Ce travail d’écriture est avant tout un travail de soin (« I have to write to find balance »). Celles et ceux qui ont souffert de maladie mentale le savent bien : nommer les maux, trouver le diagnostic, c’est déjà guérir un peu. C’est du moins le début du chemin. C’est sur ce sentier labyrinthique de la guérison que marche Earl au long des 24 minutes de SICK!. D’un pas qui parvient bizarrement à être à la fois traînant et assuré, le rappeur avance vers une vague lueur qui se laisse entrevoir à l’horizon quand on évite de trop la chercher.

« Il y a surtout l’écriture, ultime refuge quand tout le reste part a la dérive, seul moyen au fond d’entrevoir l’espoir, seule façon en fait de ranger son intérieur en désordre. »

Pourtant, SICK! est un disque baigné du contexte crépusculaire dans lequel il a été écrit. Presque dans chaque morceau, le spectre de la pandémie de coronavirus finit par apparaître, qu’il soit mentionné directement (“The cost of living high, don’t cross the picket line and get the virus”) ou qu’il y soit fait allusion au détour d’une image de masque, de seringue ou de maladie.

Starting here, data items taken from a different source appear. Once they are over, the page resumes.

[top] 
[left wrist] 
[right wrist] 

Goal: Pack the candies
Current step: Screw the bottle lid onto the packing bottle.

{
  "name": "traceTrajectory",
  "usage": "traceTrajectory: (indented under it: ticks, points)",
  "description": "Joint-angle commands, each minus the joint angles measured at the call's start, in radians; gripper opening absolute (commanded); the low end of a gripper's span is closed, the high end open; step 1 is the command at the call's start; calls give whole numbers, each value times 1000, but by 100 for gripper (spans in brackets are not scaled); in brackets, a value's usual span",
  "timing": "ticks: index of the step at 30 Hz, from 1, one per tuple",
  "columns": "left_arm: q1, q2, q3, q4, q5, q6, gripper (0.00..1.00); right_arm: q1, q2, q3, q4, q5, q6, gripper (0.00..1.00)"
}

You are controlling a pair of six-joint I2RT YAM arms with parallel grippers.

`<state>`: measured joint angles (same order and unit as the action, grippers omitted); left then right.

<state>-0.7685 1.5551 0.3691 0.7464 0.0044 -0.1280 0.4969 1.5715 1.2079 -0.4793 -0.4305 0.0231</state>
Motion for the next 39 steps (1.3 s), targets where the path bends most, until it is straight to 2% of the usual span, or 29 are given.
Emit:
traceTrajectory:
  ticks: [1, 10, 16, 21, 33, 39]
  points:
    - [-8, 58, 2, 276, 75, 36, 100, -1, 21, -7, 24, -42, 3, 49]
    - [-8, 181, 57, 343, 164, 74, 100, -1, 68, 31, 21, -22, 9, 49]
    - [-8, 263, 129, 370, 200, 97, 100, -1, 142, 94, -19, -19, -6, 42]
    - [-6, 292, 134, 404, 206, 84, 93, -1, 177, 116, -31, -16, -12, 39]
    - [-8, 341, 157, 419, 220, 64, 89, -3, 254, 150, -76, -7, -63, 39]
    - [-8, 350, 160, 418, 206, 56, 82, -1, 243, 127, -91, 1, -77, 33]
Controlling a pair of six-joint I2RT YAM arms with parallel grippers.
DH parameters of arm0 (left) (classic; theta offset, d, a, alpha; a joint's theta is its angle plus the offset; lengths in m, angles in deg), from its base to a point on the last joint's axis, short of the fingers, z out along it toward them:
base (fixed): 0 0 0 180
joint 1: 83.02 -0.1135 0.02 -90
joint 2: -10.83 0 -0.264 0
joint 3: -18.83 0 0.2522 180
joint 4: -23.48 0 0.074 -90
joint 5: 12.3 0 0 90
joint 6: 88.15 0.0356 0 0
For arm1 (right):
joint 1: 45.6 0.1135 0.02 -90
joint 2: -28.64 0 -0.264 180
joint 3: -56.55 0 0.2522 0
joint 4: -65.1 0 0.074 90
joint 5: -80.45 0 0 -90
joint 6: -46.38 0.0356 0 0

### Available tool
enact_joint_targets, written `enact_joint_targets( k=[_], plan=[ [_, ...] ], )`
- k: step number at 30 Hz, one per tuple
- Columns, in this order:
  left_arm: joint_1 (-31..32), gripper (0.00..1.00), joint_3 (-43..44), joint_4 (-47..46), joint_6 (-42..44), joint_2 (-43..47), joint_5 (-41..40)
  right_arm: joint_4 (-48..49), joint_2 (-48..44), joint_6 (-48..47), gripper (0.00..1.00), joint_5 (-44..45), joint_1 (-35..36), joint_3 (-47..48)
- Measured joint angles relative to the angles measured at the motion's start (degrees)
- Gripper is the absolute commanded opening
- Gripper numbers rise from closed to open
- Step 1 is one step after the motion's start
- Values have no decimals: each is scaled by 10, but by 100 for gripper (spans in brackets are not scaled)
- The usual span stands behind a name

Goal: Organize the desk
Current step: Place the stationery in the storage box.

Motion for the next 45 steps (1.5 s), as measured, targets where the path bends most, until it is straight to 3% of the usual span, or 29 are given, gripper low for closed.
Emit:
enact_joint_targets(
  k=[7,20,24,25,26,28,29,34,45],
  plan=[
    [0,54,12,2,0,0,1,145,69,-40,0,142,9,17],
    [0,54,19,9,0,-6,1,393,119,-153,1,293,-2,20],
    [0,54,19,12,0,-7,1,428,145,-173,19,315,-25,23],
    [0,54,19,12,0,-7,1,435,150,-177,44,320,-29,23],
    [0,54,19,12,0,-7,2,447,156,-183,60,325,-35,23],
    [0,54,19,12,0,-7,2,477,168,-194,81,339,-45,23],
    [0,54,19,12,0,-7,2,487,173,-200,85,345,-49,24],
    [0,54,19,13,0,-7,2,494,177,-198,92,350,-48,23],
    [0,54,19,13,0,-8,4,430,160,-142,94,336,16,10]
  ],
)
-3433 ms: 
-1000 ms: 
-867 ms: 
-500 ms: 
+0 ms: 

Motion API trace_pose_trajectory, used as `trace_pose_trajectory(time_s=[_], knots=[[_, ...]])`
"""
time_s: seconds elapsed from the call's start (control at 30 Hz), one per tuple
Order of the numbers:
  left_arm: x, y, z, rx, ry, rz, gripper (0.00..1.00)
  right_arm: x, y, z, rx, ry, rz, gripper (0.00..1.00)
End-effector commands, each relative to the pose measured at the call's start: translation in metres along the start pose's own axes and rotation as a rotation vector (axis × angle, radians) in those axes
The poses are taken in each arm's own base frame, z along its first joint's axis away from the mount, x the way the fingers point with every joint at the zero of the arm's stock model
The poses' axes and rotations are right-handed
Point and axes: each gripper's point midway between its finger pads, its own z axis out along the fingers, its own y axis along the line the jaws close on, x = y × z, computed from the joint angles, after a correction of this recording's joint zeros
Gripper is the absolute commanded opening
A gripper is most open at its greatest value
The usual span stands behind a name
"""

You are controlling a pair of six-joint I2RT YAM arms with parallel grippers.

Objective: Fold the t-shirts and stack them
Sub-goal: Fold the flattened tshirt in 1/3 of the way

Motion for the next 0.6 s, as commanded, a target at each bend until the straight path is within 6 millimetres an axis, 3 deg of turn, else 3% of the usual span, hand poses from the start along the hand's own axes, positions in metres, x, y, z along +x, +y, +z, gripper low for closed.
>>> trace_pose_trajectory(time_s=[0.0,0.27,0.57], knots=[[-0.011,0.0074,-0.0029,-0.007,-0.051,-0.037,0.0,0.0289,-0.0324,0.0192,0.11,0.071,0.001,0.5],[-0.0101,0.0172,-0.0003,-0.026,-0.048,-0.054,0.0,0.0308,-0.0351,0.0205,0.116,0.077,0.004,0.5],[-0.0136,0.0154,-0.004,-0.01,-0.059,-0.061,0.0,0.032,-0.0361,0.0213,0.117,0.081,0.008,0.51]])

Earl évite toutefois les facilités d’écriture dans lesquelles il serait tentant de tomber avec une telle thématique. Il s’en sert comme d’un point de départ parmi d’autres pour construire un réseau d’images et de métaphores autour du thème de la déréliction des corps et des esprits. Mais cette thématique est rejointe, comme en miroir, par celle de la guérison et de l’équilibre à retrouver – un motif nourri par quelques raisons d’espérer.

Il y a d’abord son enfant, né tout récemment, dont la présence est perceptible quand bien même Earl se garde de l’évoquer frontalement, par pudeur ou par souci de ne pas dévoiler des aspects de sa vie qui n’appartiennent qu’à lui. Le Coloring Book de Chance the Rapper, autre grand disque d’un jeune père, était baigné d’une lueur dorée digne d’un tableau de Botticelli. Par contraste, SICK! reste tout de même un album plus obscur que clair, écrit depuis d’éphémères refuges de lucidité arrachés de haute lutte à la tempête d’une époque où tout semble s’effriter comme une paire de pieds d’argile.

Il y a aussi le soin apporté à ses proches et à sa communauté, comme si en s’occupant des autres (« Make sure my mama do well / all of my b*tches do well, » rappe Zelooperz sur « Vision »), il trouvait aussi le salut pour lui-même. Prendre soin de soi-même, prendre soin des autres : autant de nécessité vitales qui sont plus difficilement accessibles quand on est un jeune homme noir dans l’Amérique post-Donald Trump (« It’s hell up in Harlem so meet me across 110th street, » rappe billy woods sur « Tabula Rasa »). La lutte pour préserver sa propre santé physique et mentale et la lutte pour se libérer de l’oppression deviennent donc les deux faces d’une même pièce.

Il y a surtout l’écriture, ultime refuge quand tout le reste part a la dérive, seul moyen au fond d’entrevoir l’espoir, seule façon en fait de ranger son intérieur en désordre (« The same dust can’t stay, I gotta clean or I can’t think »).

Earl Sweatshirt a l’air d’aller un peu mieux (« I find a middle and a bitter balance »), et pour qui l’a accompagné à travers la brume dissonante et déstructurée de Some Rap Songs, pour qui le connaît depuis l’époque de la chambre sombre et étouffante de I don’t like shit, I don’t go outside dont il émerge ici avec un semblant de sourire aux lèvres (« Walked outside, it was still gorgeous »), c’est déjà un formidable message d’espoir.